Data to examine START

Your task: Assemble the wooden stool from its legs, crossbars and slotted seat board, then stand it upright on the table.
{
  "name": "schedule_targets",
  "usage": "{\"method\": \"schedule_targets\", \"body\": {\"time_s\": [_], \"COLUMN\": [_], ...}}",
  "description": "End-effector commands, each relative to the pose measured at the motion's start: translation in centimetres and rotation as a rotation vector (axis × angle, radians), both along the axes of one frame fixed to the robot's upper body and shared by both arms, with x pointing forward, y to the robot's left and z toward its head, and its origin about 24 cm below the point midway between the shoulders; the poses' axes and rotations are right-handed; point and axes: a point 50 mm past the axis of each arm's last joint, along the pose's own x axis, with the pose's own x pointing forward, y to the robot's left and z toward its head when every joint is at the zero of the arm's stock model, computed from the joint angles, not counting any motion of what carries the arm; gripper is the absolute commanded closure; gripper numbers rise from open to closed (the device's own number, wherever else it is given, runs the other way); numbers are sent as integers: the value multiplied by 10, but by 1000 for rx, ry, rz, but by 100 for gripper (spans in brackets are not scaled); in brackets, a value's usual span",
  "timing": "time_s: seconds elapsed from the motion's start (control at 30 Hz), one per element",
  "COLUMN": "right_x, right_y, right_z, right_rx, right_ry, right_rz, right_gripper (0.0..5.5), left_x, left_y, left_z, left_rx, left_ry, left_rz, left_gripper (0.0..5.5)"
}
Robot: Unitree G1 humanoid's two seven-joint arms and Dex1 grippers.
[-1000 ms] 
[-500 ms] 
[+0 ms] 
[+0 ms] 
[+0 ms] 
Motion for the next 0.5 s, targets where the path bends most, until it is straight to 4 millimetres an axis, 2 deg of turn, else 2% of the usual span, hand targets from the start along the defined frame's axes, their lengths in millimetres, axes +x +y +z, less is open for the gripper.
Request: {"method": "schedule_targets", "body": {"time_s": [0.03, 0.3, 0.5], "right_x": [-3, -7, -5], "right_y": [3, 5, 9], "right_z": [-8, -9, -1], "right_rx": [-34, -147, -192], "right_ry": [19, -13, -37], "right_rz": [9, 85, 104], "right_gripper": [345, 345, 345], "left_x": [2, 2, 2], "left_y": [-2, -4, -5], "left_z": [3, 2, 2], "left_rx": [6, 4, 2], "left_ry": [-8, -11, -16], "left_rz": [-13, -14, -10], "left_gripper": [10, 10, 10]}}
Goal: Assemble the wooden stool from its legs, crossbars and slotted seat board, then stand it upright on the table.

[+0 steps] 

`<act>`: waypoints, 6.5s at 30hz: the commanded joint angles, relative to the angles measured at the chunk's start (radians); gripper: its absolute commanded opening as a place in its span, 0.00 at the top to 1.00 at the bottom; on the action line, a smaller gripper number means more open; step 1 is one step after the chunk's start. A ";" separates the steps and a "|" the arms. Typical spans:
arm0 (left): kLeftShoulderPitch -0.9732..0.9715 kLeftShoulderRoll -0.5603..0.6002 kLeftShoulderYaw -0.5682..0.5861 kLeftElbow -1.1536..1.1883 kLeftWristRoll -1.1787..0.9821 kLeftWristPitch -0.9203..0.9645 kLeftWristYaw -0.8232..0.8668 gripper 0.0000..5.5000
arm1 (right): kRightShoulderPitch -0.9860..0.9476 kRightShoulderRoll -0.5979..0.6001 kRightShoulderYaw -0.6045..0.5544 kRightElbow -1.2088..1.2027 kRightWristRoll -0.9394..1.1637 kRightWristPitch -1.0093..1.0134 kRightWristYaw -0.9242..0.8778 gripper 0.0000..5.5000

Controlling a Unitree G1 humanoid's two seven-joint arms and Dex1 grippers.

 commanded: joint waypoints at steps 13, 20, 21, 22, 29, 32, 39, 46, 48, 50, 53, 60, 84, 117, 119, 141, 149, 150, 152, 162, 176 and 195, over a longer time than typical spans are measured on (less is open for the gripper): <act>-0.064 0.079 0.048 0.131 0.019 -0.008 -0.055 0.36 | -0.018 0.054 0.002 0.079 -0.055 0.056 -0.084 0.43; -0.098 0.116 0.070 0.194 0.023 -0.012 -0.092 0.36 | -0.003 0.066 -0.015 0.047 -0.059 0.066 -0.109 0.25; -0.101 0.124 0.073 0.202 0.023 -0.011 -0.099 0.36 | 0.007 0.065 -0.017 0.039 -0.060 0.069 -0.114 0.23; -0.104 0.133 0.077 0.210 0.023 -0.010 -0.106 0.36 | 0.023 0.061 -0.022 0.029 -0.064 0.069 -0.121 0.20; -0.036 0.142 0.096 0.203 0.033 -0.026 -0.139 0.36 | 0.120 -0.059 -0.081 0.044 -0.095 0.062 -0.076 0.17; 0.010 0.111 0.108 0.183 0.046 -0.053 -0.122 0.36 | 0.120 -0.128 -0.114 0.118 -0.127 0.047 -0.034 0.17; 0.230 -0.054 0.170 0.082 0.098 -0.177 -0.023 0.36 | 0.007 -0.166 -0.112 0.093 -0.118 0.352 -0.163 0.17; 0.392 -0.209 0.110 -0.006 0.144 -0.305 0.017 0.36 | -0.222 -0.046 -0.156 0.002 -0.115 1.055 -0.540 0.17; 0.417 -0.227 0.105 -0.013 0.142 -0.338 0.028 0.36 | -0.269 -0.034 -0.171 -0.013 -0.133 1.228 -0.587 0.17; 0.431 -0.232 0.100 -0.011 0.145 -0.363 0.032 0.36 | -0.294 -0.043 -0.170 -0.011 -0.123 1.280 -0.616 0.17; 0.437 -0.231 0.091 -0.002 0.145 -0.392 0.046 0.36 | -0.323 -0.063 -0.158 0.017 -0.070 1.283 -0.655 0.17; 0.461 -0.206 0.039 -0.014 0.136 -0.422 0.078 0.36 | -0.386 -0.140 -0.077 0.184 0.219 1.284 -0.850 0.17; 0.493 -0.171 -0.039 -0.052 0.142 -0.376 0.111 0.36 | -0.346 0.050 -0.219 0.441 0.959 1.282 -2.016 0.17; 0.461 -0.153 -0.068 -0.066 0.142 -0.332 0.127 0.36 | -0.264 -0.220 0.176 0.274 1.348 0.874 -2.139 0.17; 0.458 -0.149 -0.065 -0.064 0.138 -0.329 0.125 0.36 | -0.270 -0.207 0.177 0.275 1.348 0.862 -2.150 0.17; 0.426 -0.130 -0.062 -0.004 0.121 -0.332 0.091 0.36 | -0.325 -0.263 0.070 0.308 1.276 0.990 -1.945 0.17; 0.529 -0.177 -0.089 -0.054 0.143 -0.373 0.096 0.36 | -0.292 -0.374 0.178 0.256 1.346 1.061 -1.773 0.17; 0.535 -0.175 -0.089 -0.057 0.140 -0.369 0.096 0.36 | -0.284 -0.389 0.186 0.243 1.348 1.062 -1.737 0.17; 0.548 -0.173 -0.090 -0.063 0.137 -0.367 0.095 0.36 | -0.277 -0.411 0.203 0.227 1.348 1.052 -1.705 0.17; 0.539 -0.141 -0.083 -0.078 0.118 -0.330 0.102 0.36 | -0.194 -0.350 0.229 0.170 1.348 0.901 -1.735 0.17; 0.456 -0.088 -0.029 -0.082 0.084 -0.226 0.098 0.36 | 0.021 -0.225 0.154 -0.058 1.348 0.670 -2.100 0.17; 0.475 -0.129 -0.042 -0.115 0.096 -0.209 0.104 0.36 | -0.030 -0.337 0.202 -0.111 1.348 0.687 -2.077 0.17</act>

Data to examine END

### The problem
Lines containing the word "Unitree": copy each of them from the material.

### Task result
Robot: Unitree G1 humanoid's two seven-joint arms and Dex1 grippers.
Controlling a Unitree G1 humanoid's two seven-joint arms and Dex1 grippers.

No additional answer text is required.